Was sehen wir, wenn wir zum Himmel schauen?

Ras vkhedavt, rodesac cas vukurebt?

Regie: Alexandre Koberidze
Land: Deutschland, Georgien

2021 | 150 min. | Georgisch
Untertitel: Englisch, Deutsch

Darsteller*innen_ Giorgi Ambroladze, Giorgi Bochorishvili Drehbuch_ Alexandre Koberidze Kamera_ Faraz Fesharaki Produzent*in_ Mariam Shatberashvili Rechte_ Grandfilm GmbH

Eine Liebeserklärung an das Kino und den Fußball: Alexandre Koberidze schöpft in seinem romantischen Märchen aus der filmhistorischen Trickkiste

Wenn ein Fluch die beiden Liebenden in diesem Film voneinander trennt, dann ist es die Kamera selbst, die sie wieder zusammenbringt.

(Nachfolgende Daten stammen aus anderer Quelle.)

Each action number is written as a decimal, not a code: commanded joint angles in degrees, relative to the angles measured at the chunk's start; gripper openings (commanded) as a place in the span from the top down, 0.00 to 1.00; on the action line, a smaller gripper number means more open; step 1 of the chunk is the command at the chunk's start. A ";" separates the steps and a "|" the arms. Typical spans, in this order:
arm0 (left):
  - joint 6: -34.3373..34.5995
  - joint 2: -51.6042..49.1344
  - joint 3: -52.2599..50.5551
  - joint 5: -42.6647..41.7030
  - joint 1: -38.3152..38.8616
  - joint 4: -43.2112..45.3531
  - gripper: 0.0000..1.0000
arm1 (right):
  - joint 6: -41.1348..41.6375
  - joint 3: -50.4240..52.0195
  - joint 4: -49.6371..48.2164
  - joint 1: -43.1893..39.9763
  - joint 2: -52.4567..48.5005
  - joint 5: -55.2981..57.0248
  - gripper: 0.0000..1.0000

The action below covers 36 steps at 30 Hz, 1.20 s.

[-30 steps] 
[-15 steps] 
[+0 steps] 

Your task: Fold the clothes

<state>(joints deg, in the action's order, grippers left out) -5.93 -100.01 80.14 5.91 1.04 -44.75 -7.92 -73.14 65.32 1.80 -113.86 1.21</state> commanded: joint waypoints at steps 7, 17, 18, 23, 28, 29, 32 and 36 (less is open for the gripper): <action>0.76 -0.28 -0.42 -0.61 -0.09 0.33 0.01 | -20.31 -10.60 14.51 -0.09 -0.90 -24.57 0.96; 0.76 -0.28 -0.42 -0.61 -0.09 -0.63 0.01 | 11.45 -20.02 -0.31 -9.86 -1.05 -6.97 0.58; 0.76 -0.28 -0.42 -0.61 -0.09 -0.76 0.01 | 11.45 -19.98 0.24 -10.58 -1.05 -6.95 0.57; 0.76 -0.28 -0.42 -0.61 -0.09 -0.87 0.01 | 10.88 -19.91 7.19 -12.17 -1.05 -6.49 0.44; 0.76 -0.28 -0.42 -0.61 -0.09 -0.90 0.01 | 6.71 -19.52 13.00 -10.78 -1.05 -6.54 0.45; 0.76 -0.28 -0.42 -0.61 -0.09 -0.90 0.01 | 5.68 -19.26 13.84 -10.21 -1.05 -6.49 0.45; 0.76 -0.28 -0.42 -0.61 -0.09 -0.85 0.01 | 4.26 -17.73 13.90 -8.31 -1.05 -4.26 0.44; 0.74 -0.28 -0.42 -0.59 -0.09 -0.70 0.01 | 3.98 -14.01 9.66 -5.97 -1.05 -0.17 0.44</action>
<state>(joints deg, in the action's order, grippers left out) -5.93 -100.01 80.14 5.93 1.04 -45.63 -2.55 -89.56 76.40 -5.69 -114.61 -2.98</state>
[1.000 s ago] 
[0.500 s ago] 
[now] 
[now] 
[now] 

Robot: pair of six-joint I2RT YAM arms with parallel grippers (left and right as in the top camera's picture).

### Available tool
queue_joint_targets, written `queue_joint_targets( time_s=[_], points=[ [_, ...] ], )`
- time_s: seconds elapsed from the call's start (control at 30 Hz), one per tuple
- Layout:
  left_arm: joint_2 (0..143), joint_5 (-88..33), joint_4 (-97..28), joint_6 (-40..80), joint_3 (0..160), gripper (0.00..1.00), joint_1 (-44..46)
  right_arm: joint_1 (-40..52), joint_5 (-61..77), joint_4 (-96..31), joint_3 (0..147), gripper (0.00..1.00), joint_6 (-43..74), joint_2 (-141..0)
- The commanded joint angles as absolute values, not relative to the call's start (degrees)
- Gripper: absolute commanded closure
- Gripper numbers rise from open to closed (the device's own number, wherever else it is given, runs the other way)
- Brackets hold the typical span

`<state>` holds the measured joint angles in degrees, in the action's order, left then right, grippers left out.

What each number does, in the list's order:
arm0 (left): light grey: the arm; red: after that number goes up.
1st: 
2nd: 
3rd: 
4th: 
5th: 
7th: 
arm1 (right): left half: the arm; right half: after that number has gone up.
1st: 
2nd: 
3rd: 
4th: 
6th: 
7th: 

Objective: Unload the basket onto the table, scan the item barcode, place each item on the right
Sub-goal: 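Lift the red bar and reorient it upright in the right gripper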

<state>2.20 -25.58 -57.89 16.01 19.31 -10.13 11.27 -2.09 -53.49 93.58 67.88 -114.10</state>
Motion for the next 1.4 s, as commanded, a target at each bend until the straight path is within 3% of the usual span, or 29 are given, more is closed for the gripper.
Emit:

Die Apothekerin Lisa und der Fußballspieler Giorgi sind sich bisher nur zweimal begegnet, aber schockverliebt. Ein Date soll alles besiegeln, doch das „böse Auge“ lässt beide in anderen Körpern aufwachen. Sie erkennen einander nicht wieder. Wie ein Satellit kreist Alexandre Koberidzes Kamera um sie. Mal mäandernd, mal taumelnd, doch immer von ihnen angezogen, scheint er zu hoffen, dass sie doch noch filmreif zueinander finden. Dabei durchschweift er die georgische Stadt Kutaisi, beobachtet die Vorbereitungen auf die Fußballweltmeisterschaft und sinniert über die Klimakatastrophe – um am Ende auf die beschwörende Kraft des Kinos zu vertrauen.

Regie

Alexandre Koberidze studierte Produktion in Tiflis und Regie in Berlin. 2017 feierte er mit ›Lass den Sommer nie wieder kommen‹ sein Spielfilmdebüt und nahm 2020 mit ›Was sehen wir, wenn wir zum Himmel schauen?‹ am Cutting Edge Talent Camp des IFFMH teil. Der Film lief 2021 in Berlin und erhielt den FIPRESCI Preis.